L’antefatto è questo: Luca è un giovane fascista che, come tanti, aderiscono a ogni iniziativa del regime incondizionatamente, pur non essendo d’accordo. Nel ’38 ci sono le leggi razziali: entra in classe il preside e chiede di far alzare la mano a tutti gli ebrei, dividendoli dagli altri. Luca si lamenta di questa situazione per lui inaccettabile; i suoi genitori, però, danno ragione al preside. Scoppia la guerra nel ’41 e Luca viene arruolato come militare con il compito di trasportare i bambini ebrei da Ferrara al Binario 21 su un carrobestiame. Luca, sensibile, riesce a fare fermare il treno almeno per far fare loro i bisogni. Due bambini scappano e vengono uccisi. Da quel momento cambiano la storia e l’atteggiamento di Luca sarà per sempre condizionata da quell’episodio che lo renderà particolarmente attento alla visione del mondo dei più piccoli. Saranno proprio dei bambini a fornire la chiave di lettura dei numeri che leggerà su un foglietto lasciato sulla bici misteriosa che troverà più avanti.
Una trama molto forte.
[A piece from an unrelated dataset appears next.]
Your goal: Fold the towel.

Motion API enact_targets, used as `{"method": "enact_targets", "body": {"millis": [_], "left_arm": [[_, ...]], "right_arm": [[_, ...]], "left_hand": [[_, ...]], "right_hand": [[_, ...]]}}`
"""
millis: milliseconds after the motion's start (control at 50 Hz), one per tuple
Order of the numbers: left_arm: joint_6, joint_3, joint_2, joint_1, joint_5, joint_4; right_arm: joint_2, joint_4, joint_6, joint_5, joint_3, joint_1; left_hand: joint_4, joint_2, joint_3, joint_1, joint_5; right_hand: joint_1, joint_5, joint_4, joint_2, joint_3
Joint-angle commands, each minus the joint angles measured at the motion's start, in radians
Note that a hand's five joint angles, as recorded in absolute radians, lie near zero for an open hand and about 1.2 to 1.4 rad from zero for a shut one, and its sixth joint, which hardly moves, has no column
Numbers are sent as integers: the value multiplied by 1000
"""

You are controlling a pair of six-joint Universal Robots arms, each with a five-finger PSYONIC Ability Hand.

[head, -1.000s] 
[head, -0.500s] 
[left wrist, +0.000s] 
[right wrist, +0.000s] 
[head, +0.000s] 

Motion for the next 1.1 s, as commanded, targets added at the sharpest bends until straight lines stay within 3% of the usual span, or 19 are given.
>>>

Come mai hai avvertito l’esigenza di raccontare la seconda guerra mondiale in un periodo epico come quello che stiamo vivendo?
Volevo risvegliare le coscienze: avverto un certo sovranismo, che ritengo molto pericoloso. Il razzismo e il sovranismo sono basati solo sulla paura: oggi avviene la stessa cosa. Non è vero che gli italiani sono tutti brava gente: a volte ci sentiamo autorizzati a fare cose terribili solo perché abbiamo una divisa addosso. Anche i tedeschi pianificarono persino lo sterminio di innocenti sentendosi invincibili con una divisa.
Qual è la soluzione al razzismo?
Rita Levi Montalcini diceva che non esistono le razze ma i razzisti, che bisogna combattere con l’intelligenza. E io sposo in pieno questa teoria.
Ti sei accorto che questo libro potrebbe essere la sceneggiatura di uno spettacolo teatrale?
Si potrebbe portare a teatro in effetti, chissà se qualcuno prima o poi se ne accorgerà e lo proporrà…
Quali sono i progetti futuri anche con i Dik Dik?
Due mesi fa è uscito Una vita d’avventura, un vinile dove ci sono anche delle canzoni nuove. Vorrei fare un disco country, interpretando canzoni con la voce bassa, raccontando la storia della mia vita da uomo sposato con una psicoanalista. I progetti sono tanti, anche perché di sicuro non mi manca mai la curiosità: questo, come dice Einstein, mi permetterà sempre di essere giovane.
La curiosità è la base della vitalità?
Assolutamente. Non ho mai fatto uso di droghe per avere questo spirito, ho sempre cercato solo di vivere.
Tu hai citato Einstein. Chiudendo con una citazione di Winston Churchill, invece, che sosteneva nel cambiamento l’unica possibilità per cercare un miglioramento, proviamo a pensare all’ultimo Festival di Sanremo. Tre mesi fa in tanti hanno storto il naso sulla vittoria dei Maneskin, dopo l’Eurofestival gli stessi detrattori sono saliti sul carro del vincitore. Il cambiamento di pensiero, in questo caso, giustifica un miglioramento o l’unica vera rivoluzione l’hanno fatta i Maneskin stessi con la loro musica?
Non saprei dirti perché in molti hanno cambiato idea, so che i Maneskin non sono così rivoluzionari, ma sono comunque coraggiosi nell’essere fuori dalle righe. In fondo hanno riproposto quello che facevano già David Bowie e gli Zeppelin, Hanno fatto del rock, decisamente diverso da quello di una volta. Mettiamola così, non ha vinto il rap e questa è già una bella notizia!